*Raw data*:
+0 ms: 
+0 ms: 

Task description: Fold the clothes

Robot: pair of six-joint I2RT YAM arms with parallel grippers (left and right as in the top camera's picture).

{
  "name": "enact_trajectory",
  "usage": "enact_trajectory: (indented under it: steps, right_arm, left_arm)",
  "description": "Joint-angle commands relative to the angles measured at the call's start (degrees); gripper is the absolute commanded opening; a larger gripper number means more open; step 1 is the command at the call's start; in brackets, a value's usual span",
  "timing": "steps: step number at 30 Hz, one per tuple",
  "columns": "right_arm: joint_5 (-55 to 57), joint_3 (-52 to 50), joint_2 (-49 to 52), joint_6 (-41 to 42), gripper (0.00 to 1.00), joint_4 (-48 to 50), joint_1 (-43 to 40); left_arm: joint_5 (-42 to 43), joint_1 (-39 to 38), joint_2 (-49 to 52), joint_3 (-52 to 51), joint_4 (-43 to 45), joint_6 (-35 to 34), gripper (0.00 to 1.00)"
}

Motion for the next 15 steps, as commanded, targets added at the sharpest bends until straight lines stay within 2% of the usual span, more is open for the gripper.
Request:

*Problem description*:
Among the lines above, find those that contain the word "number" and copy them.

*Reply*:
  "description": "Joint-angle commands relative to the angles measured at the call's start (degrees); gripper is the absolute commanded opening; a larger gripper number means more open; step 1 is the command at the call's start; in brackets, a value's usual span",
  "timing": "steps: step number at 30 Hz, one per tuple",

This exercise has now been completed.